Surgeons Grow 3D-Printed Nose on Patient's Arm

And then grafted it onto the patient's face.

Illustration 8 E50dc
Toulouse University Hospital

The ENT and Cervico-Facial surgery teams of the Toulouse University Hospital and the Claudius Regaud Institute carried out a surgical intervention at the Toulouse-Oncopole University Cancer Institute consisting in completely reconstructing a patient's nose from a synthetic graft previously implanted in the patient's forearm to pre-vascularize it.

The patient had been treated in 2013 for nasal cavity cancer (squamous cell carcinoma) by radiotherapy and chemotherapy. As a result of this treatment, the patient lost a large part of their nose as well as the front part of their palate.

For more than four years, the patient lived without a nose, facing failures in nasal reconstruction by skin flap grafting and difficulty coping with wearing a facial prosthesis.

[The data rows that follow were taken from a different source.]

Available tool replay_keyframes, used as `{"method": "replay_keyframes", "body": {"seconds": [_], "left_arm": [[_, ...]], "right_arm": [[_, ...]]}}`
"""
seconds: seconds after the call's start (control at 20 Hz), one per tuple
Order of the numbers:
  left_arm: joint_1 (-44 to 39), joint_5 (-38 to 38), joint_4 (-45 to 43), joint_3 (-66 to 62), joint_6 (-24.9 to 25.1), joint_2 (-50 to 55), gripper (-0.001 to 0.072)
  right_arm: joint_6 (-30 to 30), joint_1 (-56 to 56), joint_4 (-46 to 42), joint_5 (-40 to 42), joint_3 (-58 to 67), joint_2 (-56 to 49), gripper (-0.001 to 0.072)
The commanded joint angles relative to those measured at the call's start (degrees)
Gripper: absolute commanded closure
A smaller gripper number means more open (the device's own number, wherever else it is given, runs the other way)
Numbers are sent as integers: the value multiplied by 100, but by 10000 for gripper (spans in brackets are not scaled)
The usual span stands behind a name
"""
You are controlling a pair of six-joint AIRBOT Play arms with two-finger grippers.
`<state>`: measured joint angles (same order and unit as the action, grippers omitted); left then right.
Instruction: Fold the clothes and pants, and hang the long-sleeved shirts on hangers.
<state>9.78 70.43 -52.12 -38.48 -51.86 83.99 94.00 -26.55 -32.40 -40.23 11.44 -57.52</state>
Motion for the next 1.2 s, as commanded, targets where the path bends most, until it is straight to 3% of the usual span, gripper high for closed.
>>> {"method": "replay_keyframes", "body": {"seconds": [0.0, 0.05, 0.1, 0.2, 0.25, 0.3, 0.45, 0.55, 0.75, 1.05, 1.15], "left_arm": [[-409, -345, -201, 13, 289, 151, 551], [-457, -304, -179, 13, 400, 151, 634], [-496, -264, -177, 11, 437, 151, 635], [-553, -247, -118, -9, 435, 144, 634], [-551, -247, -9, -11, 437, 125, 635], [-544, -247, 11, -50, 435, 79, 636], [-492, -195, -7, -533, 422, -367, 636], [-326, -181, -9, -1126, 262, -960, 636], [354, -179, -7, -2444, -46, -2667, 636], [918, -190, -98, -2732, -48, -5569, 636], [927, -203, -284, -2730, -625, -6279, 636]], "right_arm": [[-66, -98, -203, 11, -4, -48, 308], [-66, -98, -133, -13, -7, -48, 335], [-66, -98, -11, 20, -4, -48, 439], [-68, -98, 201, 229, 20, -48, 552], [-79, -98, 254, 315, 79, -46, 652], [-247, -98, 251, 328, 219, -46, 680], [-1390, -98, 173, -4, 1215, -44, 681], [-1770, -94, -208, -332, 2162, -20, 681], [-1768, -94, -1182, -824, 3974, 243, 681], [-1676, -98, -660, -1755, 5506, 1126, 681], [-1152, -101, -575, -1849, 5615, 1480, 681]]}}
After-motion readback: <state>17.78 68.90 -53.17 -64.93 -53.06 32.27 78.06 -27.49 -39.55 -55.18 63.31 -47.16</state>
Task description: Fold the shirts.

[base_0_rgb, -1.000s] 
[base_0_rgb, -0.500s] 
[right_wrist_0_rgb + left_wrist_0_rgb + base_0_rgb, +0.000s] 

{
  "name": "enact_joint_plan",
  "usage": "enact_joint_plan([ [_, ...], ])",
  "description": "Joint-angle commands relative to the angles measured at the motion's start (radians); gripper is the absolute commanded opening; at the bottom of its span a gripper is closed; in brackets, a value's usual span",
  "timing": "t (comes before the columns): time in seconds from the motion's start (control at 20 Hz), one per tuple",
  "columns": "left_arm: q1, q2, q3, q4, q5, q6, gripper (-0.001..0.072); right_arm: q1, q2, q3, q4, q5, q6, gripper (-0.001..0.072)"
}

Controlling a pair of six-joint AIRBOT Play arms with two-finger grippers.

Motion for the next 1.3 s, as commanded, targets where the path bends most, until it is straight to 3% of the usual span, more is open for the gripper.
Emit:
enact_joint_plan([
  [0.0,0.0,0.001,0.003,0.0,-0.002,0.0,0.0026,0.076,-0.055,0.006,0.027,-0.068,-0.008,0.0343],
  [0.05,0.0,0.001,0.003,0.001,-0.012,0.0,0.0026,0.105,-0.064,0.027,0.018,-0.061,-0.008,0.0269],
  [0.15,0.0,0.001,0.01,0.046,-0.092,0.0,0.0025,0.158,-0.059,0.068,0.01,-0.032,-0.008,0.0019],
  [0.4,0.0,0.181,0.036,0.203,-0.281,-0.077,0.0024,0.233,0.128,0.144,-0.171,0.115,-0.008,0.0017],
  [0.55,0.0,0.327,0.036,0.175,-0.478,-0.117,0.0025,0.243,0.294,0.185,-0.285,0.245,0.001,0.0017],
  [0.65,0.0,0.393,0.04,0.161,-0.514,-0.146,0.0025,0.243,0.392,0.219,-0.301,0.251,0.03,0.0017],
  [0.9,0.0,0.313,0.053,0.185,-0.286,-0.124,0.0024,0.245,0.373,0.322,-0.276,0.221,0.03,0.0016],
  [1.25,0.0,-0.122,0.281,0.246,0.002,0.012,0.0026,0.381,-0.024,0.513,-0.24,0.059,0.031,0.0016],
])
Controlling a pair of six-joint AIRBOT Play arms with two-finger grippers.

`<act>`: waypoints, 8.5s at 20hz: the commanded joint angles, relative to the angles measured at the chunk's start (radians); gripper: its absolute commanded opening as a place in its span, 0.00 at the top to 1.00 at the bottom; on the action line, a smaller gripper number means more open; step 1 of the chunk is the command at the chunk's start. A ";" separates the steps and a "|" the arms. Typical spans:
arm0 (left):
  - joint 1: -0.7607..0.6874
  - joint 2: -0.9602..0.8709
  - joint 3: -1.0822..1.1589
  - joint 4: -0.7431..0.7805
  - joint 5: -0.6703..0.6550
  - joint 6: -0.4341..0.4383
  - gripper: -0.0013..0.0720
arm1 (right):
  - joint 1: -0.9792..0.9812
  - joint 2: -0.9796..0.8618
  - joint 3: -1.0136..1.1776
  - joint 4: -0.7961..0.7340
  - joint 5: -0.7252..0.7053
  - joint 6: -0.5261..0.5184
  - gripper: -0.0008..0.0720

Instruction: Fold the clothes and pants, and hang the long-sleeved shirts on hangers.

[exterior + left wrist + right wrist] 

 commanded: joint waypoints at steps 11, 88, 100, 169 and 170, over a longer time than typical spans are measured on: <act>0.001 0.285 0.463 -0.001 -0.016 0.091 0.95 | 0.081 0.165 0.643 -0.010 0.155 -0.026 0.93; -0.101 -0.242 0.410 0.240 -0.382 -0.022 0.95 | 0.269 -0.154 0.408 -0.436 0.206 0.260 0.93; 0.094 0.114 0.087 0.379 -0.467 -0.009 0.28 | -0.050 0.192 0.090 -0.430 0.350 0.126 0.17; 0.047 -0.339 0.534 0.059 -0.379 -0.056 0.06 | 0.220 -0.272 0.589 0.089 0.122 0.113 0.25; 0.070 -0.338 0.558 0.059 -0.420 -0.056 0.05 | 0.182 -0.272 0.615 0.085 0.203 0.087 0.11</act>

The patient was thus offered a nasal reconstruction using custom-made biomaterial, based on a surgical procedure carried out in two stages by Prof. Agnès Dupret-Bories and Dr. Benjamin Vairel.

This type of reconstruction had never before been performed on such a fragile and poorly vascularized area and was made possible thanks to the collaboration of the medical teams with the company Cerhum, a Belgian manufacturer of medical devices specializing in bone reconstruction . This new technique also makes it possible to overcome certain limitations presented by other techniques.

The biomaterial used to reconstruct the patient's nose was 3D printed after several discussions between Cerhum engineers and the surgical team on the basis of 3D views taken before the implementation of the anti-cancer treatment.

The biomaterial was initially placed in a nurse (implanted) in the patient's forearm.

In September 2022, two months after fostering, colonization of the medical device appeared complete. The device was thus able to be transplanted in the nasal region and successfully revascularized using microsurgery by anastomoses (creation of a connection between blood vessels) of the vessels of the skin of the arm on the vessels of the temple of the patient.

After ten days of hospitalization and three weeks of antibiotics, the patient is doing very well.